◆ **Your instructions**: With pictures omitted, copy exactly every line from the one that contains "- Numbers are" to the end of the listing below.

◆ **Information provided**:
• • • • •
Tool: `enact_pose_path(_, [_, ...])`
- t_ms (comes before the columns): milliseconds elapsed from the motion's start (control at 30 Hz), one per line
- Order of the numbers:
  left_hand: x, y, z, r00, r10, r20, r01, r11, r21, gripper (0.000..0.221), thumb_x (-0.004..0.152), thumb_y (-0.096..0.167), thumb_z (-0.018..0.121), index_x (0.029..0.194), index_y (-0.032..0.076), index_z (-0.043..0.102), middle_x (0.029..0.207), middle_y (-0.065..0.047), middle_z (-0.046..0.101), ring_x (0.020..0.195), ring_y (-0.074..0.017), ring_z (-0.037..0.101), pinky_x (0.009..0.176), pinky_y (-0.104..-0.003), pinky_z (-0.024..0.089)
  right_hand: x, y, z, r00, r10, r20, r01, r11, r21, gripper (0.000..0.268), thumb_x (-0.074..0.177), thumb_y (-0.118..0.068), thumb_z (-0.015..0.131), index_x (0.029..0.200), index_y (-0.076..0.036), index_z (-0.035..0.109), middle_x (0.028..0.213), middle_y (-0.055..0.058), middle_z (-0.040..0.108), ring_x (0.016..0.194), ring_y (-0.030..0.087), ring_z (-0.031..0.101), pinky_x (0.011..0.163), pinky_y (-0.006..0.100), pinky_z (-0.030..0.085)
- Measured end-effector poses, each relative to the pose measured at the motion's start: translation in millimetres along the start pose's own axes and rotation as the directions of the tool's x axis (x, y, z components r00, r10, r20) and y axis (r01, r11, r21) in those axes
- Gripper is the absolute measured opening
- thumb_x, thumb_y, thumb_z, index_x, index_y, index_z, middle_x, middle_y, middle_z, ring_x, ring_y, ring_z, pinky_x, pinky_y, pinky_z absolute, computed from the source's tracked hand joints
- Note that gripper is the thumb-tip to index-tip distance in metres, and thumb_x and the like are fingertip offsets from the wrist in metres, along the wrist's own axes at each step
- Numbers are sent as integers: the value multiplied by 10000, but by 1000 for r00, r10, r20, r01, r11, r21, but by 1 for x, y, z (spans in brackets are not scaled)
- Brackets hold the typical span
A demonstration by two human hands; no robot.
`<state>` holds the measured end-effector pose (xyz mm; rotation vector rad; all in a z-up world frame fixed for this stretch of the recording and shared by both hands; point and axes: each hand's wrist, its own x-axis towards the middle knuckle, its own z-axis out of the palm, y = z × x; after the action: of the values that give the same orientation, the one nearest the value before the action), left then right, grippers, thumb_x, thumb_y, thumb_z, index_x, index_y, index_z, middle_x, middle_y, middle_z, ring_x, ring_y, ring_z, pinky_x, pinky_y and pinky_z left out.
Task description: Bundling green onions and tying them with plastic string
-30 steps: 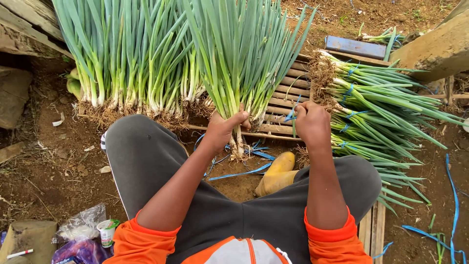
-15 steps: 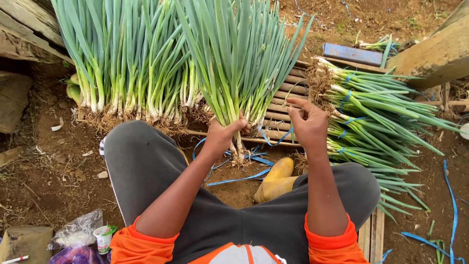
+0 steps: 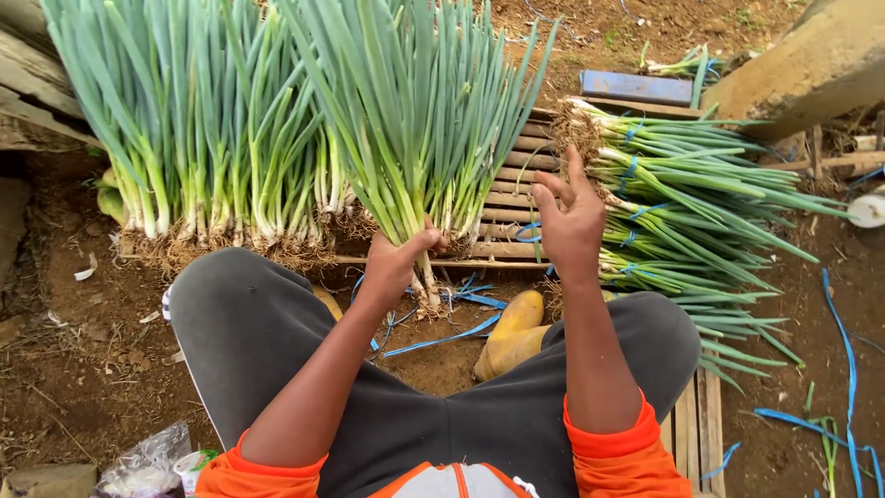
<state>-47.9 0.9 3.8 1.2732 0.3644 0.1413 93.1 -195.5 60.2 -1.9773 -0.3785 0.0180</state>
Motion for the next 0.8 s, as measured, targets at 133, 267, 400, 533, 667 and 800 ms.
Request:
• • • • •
◆ **Your response**:
- Numbers are sent as integers: the value multiplied by 10000, but by 1000 for r00, r10, r20, r01, r11, r21, but by 1 for x, y, z (spans in brackets are not scaled)
- Brackets hold the typical span
A demonstration by two human hands; no robot.
`<state>` holds the measured end-effector pose (xyz mm; rotation vector rad; all in a z-up world frame fixed for this stretch of the recording and shared by both hands; point and axes: each hand's wrist, its own x-axis towards the middle knuckle, its own z-axis out of the palm, y = z × x; after the action: of the values that give the same orientation, the one nearest the value before the action), left then right, grippers, thumb_x, thumb_y, thumb_z, index_x, index_y, index_z, middle_x, middle_y, middle_z, ring_x, ring_y, ring_z, pinky_x, pinky_y and pinky_z left out.
Task description: Bundling green onions and tying them with plastic string
-30 steps: 
-15 steps: 
+0 steps: 
<state>-47.9 0.9 3.8 1.2732 0.3644 0.1413 93.1 -195.5 60.2 -1.9773 -0.3785 0.0180</state>
Motion for the next 0.8 s, as measured, targets at 133, 267, 400, 533, 667 and 800 ms.
Request:

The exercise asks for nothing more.